Being an ERISA attorney for a couple of third party administration (TPA) firms when I first started helps you develop a sense of humor because there are too many people I was associated with who had absolutely zero training when it came to plan administration.

One of my favorite jokes that I created which is something I stole from Chris Rock was “if you want to hide something from an administrator, hide it in the plan document file.” The joke was because I knew very few TPA administrators that bothered to read the plan document. They would just review what the plan specs were on the system. The problem is that often the specs were posted on the systems that were inconsistent with what the plan document said. That relates to another joke, stolen from Rodney Dangerfield in Back to School: “what if the person who put the plan document specs on the systems was a maniac?”

While I worked for a TPA where it wasn’t a maniac who put the specs on the system, but by someone who had some authority and once started in the file room.

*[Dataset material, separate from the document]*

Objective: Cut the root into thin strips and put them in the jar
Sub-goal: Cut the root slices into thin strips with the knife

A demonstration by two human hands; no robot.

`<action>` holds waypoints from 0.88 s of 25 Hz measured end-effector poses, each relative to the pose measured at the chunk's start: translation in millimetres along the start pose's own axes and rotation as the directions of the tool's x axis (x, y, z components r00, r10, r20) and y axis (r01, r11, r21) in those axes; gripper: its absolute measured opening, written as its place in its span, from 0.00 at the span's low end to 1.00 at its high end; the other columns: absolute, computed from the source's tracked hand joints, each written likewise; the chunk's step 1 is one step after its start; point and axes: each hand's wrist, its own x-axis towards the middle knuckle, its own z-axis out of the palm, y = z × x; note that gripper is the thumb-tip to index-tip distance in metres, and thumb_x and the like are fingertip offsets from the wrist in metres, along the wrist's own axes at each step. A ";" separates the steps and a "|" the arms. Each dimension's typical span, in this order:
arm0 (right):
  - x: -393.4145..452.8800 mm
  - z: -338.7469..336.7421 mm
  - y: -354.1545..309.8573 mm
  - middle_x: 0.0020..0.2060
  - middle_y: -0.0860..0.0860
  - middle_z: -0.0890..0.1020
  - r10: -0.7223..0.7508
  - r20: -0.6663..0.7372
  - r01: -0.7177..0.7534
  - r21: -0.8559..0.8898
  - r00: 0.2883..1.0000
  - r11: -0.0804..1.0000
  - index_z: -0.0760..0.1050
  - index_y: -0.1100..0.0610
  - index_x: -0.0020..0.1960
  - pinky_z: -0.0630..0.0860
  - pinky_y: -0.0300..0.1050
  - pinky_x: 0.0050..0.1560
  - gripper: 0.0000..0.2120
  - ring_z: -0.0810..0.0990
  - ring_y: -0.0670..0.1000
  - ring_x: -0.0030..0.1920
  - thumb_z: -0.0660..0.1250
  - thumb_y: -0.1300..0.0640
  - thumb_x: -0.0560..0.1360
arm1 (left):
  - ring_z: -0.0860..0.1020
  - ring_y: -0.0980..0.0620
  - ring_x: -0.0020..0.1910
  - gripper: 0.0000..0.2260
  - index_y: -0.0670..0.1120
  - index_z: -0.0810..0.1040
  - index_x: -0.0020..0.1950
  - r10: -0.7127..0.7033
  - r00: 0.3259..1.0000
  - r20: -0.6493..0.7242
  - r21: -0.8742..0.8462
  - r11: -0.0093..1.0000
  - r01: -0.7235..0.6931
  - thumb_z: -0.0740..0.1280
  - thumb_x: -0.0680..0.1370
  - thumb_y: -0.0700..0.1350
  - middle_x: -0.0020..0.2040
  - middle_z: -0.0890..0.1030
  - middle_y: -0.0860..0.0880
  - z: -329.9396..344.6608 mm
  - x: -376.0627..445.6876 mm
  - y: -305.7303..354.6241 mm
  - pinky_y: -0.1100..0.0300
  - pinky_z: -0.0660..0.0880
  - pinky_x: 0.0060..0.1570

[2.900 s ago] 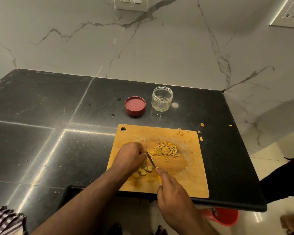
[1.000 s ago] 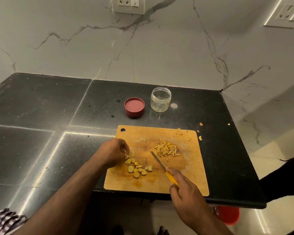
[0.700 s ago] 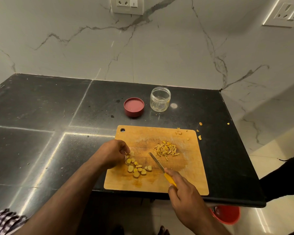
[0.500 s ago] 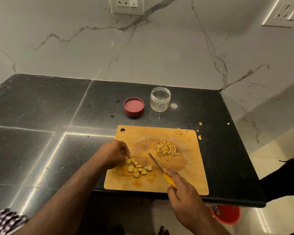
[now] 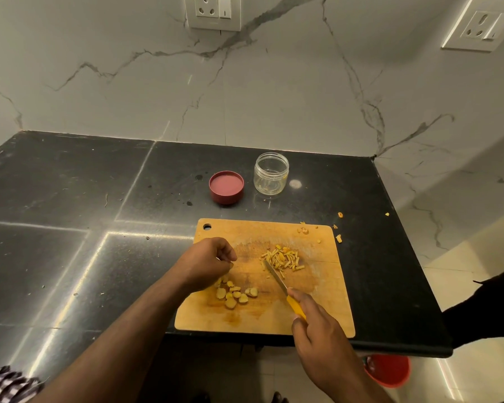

It was a great rags to riches story except for the fact that she should have stayed in the file room and would blame anyone else but for ineptness. I can never forget the new client who wanted 1 loan outstanding in their plan document because participants were taking out 8 loans each. So I drafted what they wanted, but Ms. File room put on no loan limit on the system. When the advisor found out the error, Ms. File room blamed me even though the document had the one loan cap.

When it comes to plan specs, the plan document is the last word except if mistakes were made from the previous restatement. That happens for many reasons, but at least you start from there then something on the recordkeeping system that carries no weight. Of course, many use the summary plan description as a resource. It’s a great resource except when it’s inconsistent with the plan document.

In the end, the plan document is an important resource and it always needs to be made sure that the plan is operating according to its terms.